What needs to be done => All lines from the first line of the material up to and including the line with "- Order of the" must be copied exactly, and no others.

Information provided =>
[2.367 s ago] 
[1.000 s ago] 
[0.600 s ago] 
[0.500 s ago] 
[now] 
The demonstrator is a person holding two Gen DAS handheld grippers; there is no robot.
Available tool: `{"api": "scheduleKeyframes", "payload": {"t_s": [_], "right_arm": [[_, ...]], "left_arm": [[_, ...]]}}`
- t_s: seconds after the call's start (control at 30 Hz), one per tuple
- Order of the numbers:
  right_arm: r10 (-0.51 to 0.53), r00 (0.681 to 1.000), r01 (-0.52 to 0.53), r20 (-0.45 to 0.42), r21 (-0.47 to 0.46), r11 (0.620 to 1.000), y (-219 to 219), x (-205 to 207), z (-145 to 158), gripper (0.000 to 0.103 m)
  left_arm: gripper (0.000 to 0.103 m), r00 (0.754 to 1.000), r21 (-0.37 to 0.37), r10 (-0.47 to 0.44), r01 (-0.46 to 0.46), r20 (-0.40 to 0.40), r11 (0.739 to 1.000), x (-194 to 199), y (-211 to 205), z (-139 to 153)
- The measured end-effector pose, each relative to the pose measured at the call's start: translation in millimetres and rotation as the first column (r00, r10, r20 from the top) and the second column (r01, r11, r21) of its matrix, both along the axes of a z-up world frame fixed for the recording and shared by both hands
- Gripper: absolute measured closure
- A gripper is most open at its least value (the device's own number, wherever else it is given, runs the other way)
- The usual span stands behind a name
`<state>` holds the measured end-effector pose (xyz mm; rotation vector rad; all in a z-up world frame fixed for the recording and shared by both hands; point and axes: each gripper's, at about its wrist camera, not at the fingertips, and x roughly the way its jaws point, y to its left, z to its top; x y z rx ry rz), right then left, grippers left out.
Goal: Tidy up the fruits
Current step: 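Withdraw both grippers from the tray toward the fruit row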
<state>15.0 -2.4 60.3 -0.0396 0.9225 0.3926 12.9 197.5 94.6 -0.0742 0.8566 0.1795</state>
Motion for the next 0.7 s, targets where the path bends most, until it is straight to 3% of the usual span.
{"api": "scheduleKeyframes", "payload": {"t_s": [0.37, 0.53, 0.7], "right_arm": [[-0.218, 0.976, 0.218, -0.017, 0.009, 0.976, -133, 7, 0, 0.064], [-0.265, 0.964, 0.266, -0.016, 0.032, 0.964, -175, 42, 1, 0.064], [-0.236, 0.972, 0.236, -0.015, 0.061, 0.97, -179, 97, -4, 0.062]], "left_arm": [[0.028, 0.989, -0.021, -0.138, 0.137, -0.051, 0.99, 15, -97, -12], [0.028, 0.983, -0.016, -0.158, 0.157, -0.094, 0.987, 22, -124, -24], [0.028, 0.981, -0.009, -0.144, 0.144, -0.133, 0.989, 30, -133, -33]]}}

Answer space =>
[2.367 s ago] 
[1.000 s ago] 
[0.600 s ago] 
[0.500 s ago] 
[now] 
The demonstrator is a person holding two Gen DAS handheld grippers; there is no robot.
Available tool: `{"api": "scheduleKeyframes", "payload": {"t_s": [_], "right_arm": [[_, ...]], "left_arm": [[_, ...]]}}`
- t_s: seconds after the call's start (control at 30 Hz), one per tuple
- Order of the numbers:

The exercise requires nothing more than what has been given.